\documentclass[a4paper]{article}

\usepackage[utf8]{inputenc}
\usepackage{url}

\newcommand{\strong}[1]{{\normalfont\fontseries{b}\selectfont #1}}
\newcommand{\code}[1]{\mbox{\texttt{#1}}}
\newcommand{\pkg}[1]{\strong{#1}}
\newcommand{\proglang}[1]{\textsf{#1}}
\newcommand{\acronym}[1]{\textsc{#1}}

%% \VignetteIndexEntry{Introduction to the wordnet Package}

\begin{document}
<<echo=FALSE>>=
options(width = 75)
@
\title{Introduction to the \pkg{wordnet} Package}
\author{Ingo Feinerer}
\maketitle
\sloppy

\begin{abstract}
  The \pkg{wordnet} package provides a \proglang{R} interface to the
  \proglang{WordNet} lexical database of English.
\end{abstract}

\section*{Introduction}
The \pkg{wordnet} package provides a \proglang{R} via \proglang{Java}
interface to the
\proglang{WordNet}\footnote{\url{https://wordnet.princeton.edu/}}
lexical database of English which is commonly used in linguistics and
text mining. Internally \pkg{wordnet} uses
\proglang{Jawbone}\footnote{\url{https://sites.google.com/site/mfwallace/jawbone}},
a \proglang{Java} \acronym{Api} to \proglang{WordNet}, to access the
database. Thus, this package needs both a working \proglang{Java}
installation, activated \proglang{Java} under \proglang{R} support, and a
working \proglang{WordNet} installation.

Since we simulate the behavior of \proglang{Jawbone}, its homepage
is a valuable source of information for background information and
details besides this vignette.

\section*{Loading the Package}
The package is loaded via
<<>>=
library("wordnet")
@

\section*{Dictionary}
A so-called \emph{dictionary} is the main structure for accessing the
\proglang{WordNet} database.
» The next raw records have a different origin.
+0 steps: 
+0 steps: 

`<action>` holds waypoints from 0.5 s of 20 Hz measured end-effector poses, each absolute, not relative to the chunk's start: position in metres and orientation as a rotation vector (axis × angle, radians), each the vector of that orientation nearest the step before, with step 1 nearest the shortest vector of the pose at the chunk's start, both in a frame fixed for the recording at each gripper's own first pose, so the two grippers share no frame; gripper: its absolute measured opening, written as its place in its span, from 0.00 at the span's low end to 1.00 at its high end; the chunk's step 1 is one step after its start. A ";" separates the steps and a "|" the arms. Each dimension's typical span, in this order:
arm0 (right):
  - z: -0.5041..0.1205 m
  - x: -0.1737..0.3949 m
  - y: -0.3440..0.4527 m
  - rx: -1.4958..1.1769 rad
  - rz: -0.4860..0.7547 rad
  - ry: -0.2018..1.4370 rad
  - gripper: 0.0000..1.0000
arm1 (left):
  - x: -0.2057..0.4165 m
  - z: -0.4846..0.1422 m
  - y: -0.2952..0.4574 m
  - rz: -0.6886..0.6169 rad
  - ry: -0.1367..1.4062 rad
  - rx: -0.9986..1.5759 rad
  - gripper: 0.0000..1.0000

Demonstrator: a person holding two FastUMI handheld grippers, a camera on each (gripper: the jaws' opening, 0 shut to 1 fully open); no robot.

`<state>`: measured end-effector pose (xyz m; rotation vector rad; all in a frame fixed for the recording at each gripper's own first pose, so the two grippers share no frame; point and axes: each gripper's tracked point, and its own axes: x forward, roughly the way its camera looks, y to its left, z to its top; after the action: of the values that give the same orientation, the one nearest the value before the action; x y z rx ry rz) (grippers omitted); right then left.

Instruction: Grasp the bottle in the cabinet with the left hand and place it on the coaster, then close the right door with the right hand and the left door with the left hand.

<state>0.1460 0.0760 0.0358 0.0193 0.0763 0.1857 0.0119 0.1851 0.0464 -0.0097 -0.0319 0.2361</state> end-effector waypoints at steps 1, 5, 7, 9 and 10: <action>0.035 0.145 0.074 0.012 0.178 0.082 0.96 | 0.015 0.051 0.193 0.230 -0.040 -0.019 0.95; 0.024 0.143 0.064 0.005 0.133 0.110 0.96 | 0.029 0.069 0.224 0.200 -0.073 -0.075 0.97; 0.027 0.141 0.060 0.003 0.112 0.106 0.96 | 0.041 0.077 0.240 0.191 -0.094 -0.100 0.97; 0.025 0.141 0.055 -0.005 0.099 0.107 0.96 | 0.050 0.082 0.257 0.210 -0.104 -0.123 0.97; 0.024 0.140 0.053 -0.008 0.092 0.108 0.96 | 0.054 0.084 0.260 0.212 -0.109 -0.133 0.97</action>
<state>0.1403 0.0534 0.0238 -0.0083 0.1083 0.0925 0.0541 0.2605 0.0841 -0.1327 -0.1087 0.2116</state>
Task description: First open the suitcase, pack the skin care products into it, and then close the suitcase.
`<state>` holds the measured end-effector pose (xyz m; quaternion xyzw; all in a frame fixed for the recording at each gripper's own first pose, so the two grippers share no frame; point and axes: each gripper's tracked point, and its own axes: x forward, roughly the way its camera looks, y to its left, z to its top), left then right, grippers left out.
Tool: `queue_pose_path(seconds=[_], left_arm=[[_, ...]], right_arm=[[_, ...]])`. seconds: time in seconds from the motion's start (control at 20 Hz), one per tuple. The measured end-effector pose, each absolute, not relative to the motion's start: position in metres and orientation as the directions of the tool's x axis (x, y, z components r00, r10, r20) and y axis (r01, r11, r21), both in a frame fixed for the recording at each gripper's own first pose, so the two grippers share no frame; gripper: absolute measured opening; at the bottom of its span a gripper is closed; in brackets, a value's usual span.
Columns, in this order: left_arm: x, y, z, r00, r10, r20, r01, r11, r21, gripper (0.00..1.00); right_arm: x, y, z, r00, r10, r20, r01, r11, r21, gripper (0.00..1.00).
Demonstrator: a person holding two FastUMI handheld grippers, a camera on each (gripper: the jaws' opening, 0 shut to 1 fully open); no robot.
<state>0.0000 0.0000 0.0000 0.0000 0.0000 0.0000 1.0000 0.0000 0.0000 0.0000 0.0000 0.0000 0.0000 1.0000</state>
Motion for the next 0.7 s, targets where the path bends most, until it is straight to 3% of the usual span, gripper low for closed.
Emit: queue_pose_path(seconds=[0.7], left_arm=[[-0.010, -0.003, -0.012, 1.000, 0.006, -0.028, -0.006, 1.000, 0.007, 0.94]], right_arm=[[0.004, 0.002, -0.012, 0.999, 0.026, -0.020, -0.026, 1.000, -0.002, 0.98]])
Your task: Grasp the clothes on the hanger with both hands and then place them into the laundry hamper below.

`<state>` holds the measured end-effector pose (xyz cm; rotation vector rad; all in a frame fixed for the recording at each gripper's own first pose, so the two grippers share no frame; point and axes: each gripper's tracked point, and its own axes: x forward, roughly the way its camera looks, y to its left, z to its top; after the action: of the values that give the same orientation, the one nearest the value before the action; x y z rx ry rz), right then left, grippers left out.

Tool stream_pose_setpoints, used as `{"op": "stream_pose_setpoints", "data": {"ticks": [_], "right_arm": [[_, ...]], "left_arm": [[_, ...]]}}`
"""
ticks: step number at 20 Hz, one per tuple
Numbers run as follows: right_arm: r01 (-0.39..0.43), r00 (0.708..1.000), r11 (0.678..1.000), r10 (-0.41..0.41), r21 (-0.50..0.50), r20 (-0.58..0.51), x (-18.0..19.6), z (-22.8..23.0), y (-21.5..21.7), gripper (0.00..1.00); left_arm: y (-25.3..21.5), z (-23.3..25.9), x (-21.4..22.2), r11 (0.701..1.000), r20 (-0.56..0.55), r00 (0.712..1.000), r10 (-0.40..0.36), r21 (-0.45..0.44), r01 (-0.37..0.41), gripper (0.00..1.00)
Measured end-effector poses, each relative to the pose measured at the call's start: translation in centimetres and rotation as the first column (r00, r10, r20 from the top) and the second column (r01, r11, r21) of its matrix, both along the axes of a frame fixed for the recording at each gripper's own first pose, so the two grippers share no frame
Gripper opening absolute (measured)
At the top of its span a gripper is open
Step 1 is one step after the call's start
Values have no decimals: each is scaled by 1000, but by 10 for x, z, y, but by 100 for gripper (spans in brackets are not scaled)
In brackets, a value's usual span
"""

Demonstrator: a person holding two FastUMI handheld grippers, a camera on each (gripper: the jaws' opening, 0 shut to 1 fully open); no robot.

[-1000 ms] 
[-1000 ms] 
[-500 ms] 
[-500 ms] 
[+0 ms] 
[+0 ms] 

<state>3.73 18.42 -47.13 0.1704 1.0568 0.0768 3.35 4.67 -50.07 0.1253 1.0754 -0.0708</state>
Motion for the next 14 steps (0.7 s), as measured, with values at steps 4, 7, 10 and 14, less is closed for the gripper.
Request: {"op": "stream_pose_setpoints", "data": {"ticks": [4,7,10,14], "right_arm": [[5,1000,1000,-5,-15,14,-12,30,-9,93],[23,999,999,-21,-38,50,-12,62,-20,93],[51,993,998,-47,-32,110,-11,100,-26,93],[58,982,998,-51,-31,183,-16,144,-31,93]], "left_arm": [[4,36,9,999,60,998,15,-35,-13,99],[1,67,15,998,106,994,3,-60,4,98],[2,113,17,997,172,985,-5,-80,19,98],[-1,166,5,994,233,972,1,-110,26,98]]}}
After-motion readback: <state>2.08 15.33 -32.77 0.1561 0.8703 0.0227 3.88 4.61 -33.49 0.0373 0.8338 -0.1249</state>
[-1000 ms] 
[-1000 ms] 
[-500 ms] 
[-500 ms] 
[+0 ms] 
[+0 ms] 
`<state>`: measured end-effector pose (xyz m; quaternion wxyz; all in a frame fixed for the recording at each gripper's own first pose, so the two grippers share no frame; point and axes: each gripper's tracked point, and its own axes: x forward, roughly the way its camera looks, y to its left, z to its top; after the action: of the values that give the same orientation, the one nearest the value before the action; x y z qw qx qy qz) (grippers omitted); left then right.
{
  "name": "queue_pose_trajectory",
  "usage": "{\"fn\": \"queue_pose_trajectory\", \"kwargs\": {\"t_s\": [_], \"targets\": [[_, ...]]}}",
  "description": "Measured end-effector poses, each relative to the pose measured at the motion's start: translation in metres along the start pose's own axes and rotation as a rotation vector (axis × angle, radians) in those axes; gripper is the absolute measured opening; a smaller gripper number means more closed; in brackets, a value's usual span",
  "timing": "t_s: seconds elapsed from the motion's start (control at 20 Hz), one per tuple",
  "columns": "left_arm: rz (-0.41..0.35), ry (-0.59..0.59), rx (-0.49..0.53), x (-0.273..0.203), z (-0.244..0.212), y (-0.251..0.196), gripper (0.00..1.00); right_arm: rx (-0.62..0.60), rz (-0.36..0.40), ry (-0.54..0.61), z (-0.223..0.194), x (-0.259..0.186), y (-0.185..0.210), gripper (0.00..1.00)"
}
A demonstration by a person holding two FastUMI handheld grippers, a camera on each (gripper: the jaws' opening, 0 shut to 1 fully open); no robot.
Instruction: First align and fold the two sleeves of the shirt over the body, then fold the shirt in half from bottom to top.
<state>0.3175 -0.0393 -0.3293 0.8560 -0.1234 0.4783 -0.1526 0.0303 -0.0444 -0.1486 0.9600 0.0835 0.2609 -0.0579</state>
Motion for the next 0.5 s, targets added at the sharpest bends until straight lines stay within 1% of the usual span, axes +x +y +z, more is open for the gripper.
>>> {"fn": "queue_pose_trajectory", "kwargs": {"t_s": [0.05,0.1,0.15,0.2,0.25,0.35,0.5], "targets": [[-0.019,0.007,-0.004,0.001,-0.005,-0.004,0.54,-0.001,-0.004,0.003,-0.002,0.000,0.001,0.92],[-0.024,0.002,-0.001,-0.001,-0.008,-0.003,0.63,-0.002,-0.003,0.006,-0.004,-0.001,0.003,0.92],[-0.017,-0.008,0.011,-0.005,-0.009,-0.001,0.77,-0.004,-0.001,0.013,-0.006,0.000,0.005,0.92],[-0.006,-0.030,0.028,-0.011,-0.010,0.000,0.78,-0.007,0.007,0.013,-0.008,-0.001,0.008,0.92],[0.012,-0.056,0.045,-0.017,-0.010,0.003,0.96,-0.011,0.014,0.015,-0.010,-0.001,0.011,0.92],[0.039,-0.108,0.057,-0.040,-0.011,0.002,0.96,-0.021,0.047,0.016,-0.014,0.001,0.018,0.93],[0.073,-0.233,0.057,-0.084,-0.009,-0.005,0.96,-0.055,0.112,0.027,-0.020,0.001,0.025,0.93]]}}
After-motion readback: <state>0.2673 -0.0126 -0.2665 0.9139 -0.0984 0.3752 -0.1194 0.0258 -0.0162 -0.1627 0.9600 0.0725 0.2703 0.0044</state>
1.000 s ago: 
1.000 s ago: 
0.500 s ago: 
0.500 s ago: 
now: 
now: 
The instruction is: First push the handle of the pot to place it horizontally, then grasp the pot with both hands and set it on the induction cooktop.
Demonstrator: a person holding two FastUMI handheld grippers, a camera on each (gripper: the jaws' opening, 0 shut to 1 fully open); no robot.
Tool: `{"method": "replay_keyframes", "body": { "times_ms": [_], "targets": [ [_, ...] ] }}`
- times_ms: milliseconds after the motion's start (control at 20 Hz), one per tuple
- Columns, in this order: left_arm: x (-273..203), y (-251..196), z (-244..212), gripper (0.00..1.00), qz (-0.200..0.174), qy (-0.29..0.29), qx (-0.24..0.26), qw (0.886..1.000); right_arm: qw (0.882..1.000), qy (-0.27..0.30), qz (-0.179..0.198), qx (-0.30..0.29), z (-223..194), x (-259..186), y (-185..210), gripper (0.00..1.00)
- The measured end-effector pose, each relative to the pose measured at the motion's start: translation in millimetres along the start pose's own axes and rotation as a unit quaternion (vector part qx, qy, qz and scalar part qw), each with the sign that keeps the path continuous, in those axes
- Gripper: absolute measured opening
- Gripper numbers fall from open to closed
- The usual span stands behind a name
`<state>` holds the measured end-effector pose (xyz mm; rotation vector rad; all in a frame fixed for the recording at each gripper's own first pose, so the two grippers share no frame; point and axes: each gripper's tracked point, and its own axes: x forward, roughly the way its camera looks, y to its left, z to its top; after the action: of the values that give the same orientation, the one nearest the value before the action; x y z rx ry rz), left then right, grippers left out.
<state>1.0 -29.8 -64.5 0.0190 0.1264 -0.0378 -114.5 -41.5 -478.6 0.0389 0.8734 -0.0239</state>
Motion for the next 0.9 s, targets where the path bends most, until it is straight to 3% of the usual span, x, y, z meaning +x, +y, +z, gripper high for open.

Before accessing the database the
dictionary must be initialized with the path to the directory where
the \proglang{WordNet} database has been installed (e.g.,
\code{/usr/local/WordNet-3.0/dict}). On start up the package
searches environment variables (\code{WNHOME}) and default
installation locations such that the \proglang{WordNet} installation is found
automatically in most cases. On success the package stores internally
a pointer to the \proglang{WordNet} dictionary which is used package wide by
various functions. You can manually provide the path to the \proglang{WordNet}
installation via \code{setDict()}.

\section*{Filters}
The package provides a set of filters in order to search for terms
according to certain criteria. Available filter types can be listed via
<<>>=
getFilterTypes()
@
A detailed description of available
filters gives the \proglang{Jawbone} homepage. E.g., we want to search
for words in the database which start with \code{car}. So we create
the desired filter with \code{getTermFilter()}, and access the first
five terms which are nouns via \code{getIndexTerms()}. So-called \emph{index
term}s hold information on the word itself and related meanings (i.e.,
so-called \emph{synset}s). The function \code{getLemma()} extracts the
word (so-called \emph{lemma} in \proglang{Jawbone} terminology).
<<eval=FALSE>>=
filter <- getTermFilter("StartsWithFilter", "car", TRUE)
terms <- getIndexTerms("NOUN", 5, filter)
sapply(terms, getLemma)
@
\begin{Soutput}
[1] "car"      "car-ferry"     "car-mechanic"     "car battery"
[5] "car bomb"
\end{Soutput}

\section*{Synonyms}
A very common usage is to find synonyms for a given term. Therefore,
we provide the low-level function \code{getSynonyms()}. In this example
we ask the database for the synonyms of the term \code{company}.
<<eval=FALSE>>=
filter <- getTermFilter("ExactMatchFilter", "company", TRUE)
terms <- getIndexTerms("NOUN", 1, filter)
getSynonyms(terms[[1]])
@
\begin{Soutput}
[1] "caller"     "companionship"   "company"   "fellowship"
[5] "party"      "ship's company"   "society"   "troupe"
\end{Soutput}
In addition there is the high-level function \code{synonyms()}
omitting special parameter settings.
<<eval=FALSE>>=
synonyms("company", "NOUN")
@
\begin{Soutput}
[1] "caller"     "companionship"   "company"   "fellowship"
[5] "party"      "ship's company"   "society"   "troupe"
\end{Soutput}

\section*{Related Synsets}
Besides synonyms, synsets can provide information to related terms and
synsets. Following code example finds the antonyms (i.e., opposite
meaning) for the adjective \code{hot} in the database.
<<eval=FALSE>>=
filter <- getTermFilter("ExactMatchFilter", "hot", TRUE)
terms <- getIndexTerms("ADJECTIVE", 1, filter)
synsets <- getSynsets(terms[[1]])
related <- getRelatedSynsets(synsets[[1]], "!")
sapply(related, getWord)
@
\begin{Soutput}
[1] "cold"
\end{Soutput}

\end{document}